3º evento ou 1º penduricalho do coração
Acordei de manhãzinha cedo e ainda cheio de sono não percebo bem porquê pois dormi quase nove horas e não tive, que me lembre, sonho algum. Deve ser por isso mesmo. Ouvi dizer que os sonhos nos fazem muito bem.
Pus-me depois a meditar sobre o penduricalho que devia usar na minha próxima descrição.
E resolvi utilizar um que pende demasiadamente do lado direito do coração, direito para quem esteja dentro dele, é de ver.
Vejamos pois o que o penduricalho diz:
Que estou enganado sobre tudo o que escrevi até agora. Que nada daquilo é o sonho que eu, sub-repticiamente, queria que vomecês julgassem que era. Que nenhum sonho se processa daquela maneira . Que em todos os sonhos nós matamos a nossa mãe ou, pelo menos, o nosso pai ou um tio ou uma tia se eles é que fizeram de pai ou mãe . Que na nossa descrição nem a mãe nem pai, nem o tio nem a tia sofreram a mais leve beliscadura e que por tanto, por conseguinte, o nosso texto não passava de uma droga, que era, na verdade, um texdroga ou uma drogtexta .
Não me zanguei com aquilo . Efectivamente eu mesmo, ou seja o lado monolÃtico do meu cérebro, concordava com cada palavra, ponto por ponto.
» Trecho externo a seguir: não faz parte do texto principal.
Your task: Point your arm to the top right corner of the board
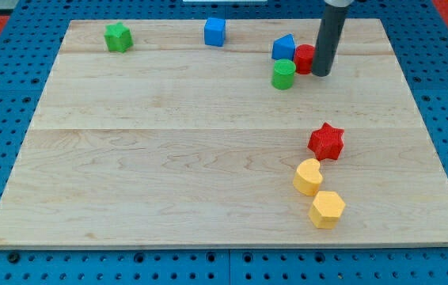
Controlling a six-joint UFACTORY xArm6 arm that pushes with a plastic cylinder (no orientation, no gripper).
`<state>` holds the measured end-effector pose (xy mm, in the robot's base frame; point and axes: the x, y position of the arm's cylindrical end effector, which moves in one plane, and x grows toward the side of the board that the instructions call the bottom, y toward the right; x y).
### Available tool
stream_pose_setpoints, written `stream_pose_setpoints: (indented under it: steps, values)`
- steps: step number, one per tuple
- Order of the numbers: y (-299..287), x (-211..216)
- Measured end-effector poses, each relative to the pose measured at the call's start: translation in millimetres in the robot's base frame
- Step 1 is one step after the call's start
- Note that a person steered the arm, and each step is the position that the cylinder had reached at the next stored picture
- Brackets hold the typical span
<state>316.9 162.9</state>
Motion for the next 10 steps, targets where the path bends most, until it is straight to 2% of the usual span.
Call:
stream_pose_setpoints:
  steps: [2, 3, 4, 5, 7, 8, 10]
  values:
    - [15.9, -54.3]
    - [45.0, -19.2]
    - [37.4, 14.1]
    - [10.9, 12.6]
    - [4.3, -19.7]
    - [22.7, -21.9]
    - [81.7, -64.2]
Como é que eu ia descalçar aquela bota ? A verdade é que eu não matara nenhum dos meus progenitores nem tinha tios ou tias que pudesse matar e não podia dizer o contrário porque a verdade acima de tudo, acima de tudo a verdade.
Bom, se é preciso matar alguma coisa vou contar como é que, com a ajuda do penduricalho, tive de matar o gato da minha vizinha. Foi o caso que o mesmo, maldito, resolveu vir parir os seus gatinhos dentro do meu quintal. Descobri-o infelizmente já muito tarde quando ele, ela, já tinha parido meia dúzia de gatitos . Estava enfiada no meio da lenha que tenho amontoada a um canto do quintal e mal me tentei aproximar começou a bufar como uma danada . Afastei-me prudentemente mas, naquilo que na altura me pareceu o dia seguinte, voltei lá. Ela afastara-se certamente para procurar comida em algum lado e eu aproveitei para me aproximar do gatinhos, peguei um deles e pû-lo, por cima da parede, no quintal do vizinho que era onde eles pertenciam.
Voltei ao monte de lenha e paguei outro gato. Foi então que a gata apareceu e se atirou a mim enraivecida.
Opus-lhe o braço direito que sacudi nervosa e violentamente e foi bater com força no muro do jardim que estava perto.
Ficou um bocado assarapantada e eu aproveitei esse facto para me desfazer do gatinho que tinha na mão esquerda e apanhar um pau que estava ali à mão de semear.
Ainda antes que a gata se levantasse mandei-lhe uma bordoada que a imobilizou definitivamente.
Peguei então nela e nos outros gatitos todos e foi tudo para o quintal do vizinho aonde pertenciam.
Vejamos o que dizer desta descrição :
Em primeiro lugar usei por engano um penduricalho do coração em vez de um penduricalho da mente .
Surpreendentemente o penduricalho do coração foi mais violento do que os penduricalhos da mente .
Este evento não aconteceu à noite mas de dia, embora num dia bastante chuvoso, deve dizer-se.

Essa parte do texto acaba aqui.